* Data extract *
▽

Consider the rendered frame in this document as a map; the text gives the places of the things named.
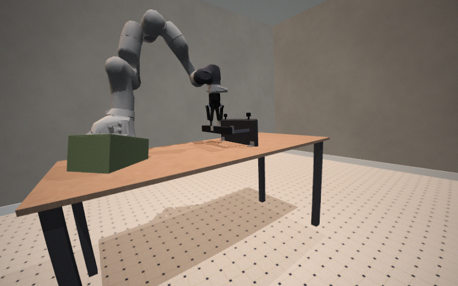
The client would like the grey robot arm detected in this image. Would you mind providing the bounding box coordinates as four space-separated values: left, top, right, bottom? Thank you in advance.
86 10 228 137

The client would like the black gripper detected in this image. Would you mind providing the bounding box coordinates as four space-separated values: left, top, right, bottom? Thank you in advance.
205 93 224 131

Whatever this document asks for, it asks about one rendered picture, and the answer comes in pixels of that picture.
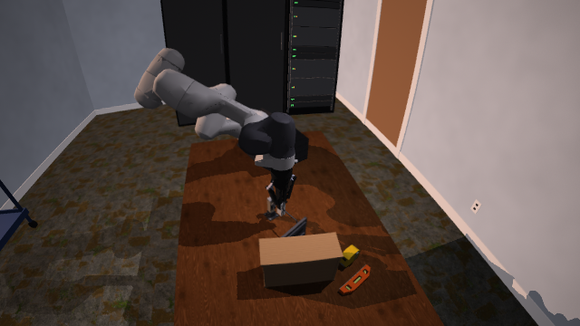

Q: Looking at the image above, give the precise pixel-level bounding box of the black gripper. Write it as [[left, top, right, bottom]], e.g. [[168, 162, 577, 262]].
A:
[[266, 168, 296, 216]]

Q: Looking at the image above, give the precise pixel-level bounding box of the orange spirit level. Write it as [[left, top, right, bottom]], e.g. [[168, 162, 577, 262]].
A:
[[339, 264, 371, 295]]

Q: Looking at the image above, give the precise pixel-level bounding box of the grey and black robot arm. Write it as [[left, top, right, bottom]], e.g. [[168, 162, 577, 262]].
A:
[[134, 48, 298, 170]]

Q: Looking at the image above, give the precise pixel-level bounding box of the brown wooden cabinet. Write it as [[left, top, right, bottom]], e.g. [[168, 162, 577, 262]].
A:
[[259, 216, 343, 288]]

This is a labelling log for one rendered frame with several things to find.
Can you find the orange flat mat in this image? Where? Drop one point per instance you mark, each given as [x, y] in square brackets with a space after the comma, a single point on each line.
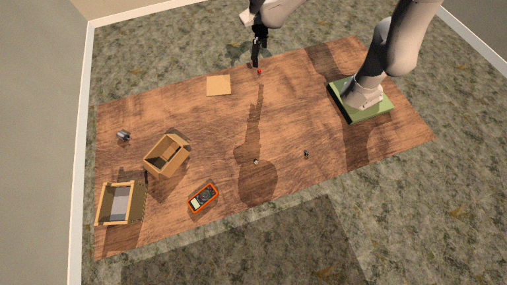
[218, 85]

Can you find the orange digital multimeter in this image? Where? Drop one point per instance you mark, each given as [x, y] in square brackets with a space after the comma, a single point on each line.
[202, 198]

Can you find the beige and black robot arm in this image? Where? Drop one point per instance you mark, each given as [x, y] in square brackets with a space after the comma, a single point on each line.
[404, 31]

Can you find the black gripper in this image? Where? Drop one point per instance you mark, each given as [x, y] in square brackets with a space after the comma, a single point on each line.
[261, 33]

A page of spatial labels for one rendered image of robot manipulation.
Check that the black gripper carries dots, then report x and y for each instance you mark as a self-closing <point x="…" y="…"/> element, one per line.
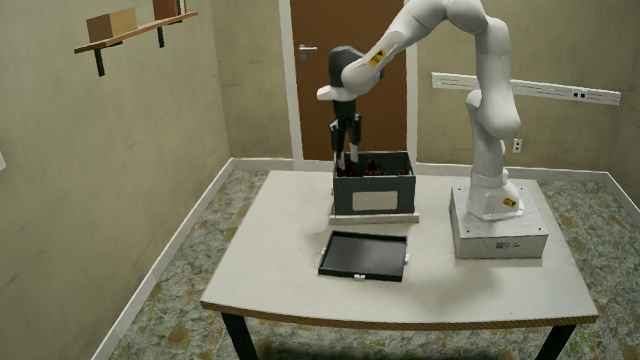
<point x="354" y="130"/>

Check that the dark grey crate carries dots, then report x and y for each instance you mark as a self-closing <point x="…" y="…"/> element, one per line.
<point x="375" y="195"/>

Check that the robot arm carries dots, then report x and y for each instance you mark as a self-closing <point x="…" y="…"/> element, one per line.
<point x="491" y="196"/>

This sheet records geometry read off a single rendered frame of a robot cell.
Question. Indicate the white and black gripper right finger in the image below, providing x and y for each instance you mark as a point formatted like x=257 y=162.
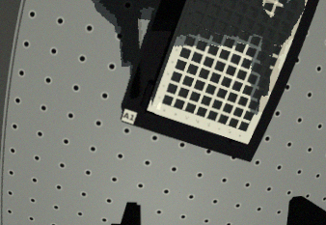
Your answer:
x=301 y=211

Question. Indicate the grey perforated base plate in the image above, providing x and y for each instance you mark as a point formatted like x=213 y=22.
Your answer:
x=68 y=159

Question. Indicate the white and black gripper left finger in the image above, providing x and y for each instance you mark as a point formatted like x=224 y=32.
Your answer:
x=131 y=215

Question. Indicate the white well plate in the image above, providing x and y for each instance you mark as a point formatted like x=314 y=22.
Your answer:
x=181 y=62

△

* Required work *
All of the records above should be returned exactly, though the pictures should not.

* Answer box *
Consider the rendered frame in this document as a map; the text gives the places of the things named.
The client would like the grey robot arm detected in this image. Would you mind providing the bounding box coordinates as four space-separated values: left, top, right, bottom? Thank you in advance.
86 10 228 137

The client would like the black gripper detected in this image. Would you mind providing the bounding box coordinates as four space-separated values: left, top, right, bottom? Thank you in advance.
205 93 224 131

Whatever this document asks for, it asks about one rendered picture, and the answer comes in pixels of that picture.

Q: Looking at the image above, give the precise pixel-level bounding box of the black gripper. Write it as [[left, top, right, bottom]], e.g. [[168, 162, 577, 262]].
A:
[[266, 168, 296, 216]]

Q: Looking at the image above, give the precise pixel-level bounding box of the orange spirit level. Write it as [[left, top, right, bottom]], e.g. [[168, 162, 577, 262]].
A:
[[339, 264, 371, 295]]

Q: Looking at the image above, give the precise pixel-level bounding box of the grey and black robot arm. Write it as [[left, top, right, bottom]], e.g. [[168, 162, 577, 262]].
A:
[[134, 48, 298, 170]]

Q: Looking at the image above, give the precise pixel-level bounding box of the brown wooden cabinet. Write it as [[left, top, right, bottom]], e.g. [[168, 162, 577, 262]].
A:
[[259, 216, 343, 288]]

This is a labelling log for one rendered frame with several things to find.
Can you find the orange flat mat in this image? Where? Drop one point per instance you mark, each given as [x, y] in square brackets with a space after the comma, a single point on each line.
[218, 85]

Can you find the orange digital multimeter in this image? Where? Drop one point per instance you mark, each given as [x, y] in square brackets with a space after the comma, a single point on each line.
[202, 198]

Can you find the beige and black robot arm in this image? Where? Drop one point per instance you mark, each given as [x, y] in square brackets with a space after the comma, a single point on each line.
[404, 31]

Can you find the black gripper in this image? Where? Drop one point per instance you mark, each given as [x, y] in square brackets with a space after the comma, a single point on each line.
[261, 33]

A page of spatial labels for one rendered image of robot manipulation.
Check that the black gripper carries dots, then report x and y for each instance you mark as a self-closing <point x="…" y="…"/> element, one per line.
<point x="354" y="130"/>

Check that the dark grey crate carries dots, then report x and y for each instance you mark as a self-closing <point x="…" y="…"/> element, one per line.
<point x="375" y="195"/>

Check that the robot arm carries dots, then report x and y for each instance you mark as a self-closing <point x="…" y="…"/> element, one per line.
<point x="491" y="196"/>

This sheet records geometry read off a single rendered frame of a robot cell.
Question. Indicate the white and black gripper right finger in the image below, providing x and y for each instance you mark as a point formatted like x=257 y=162.
Your answer:
x=301 y=211

Question. Indicate the grey perforated base plate in the image above, providing x and y for each instance you mark as a point formatted like x=213 y=22.
Your answer:
x=68 y=159

Question. Indicate the white and black gripper left finger in the image above, providing x and y for each instance you mark as a point formatted like x=224 y=32.
Your answer:
x=131 y=215

Question. Indicate the white well plate in the image above, providing x and y for each instance you mark as a point formatted like x=314 y=22.
Your answer:
x=181 y=62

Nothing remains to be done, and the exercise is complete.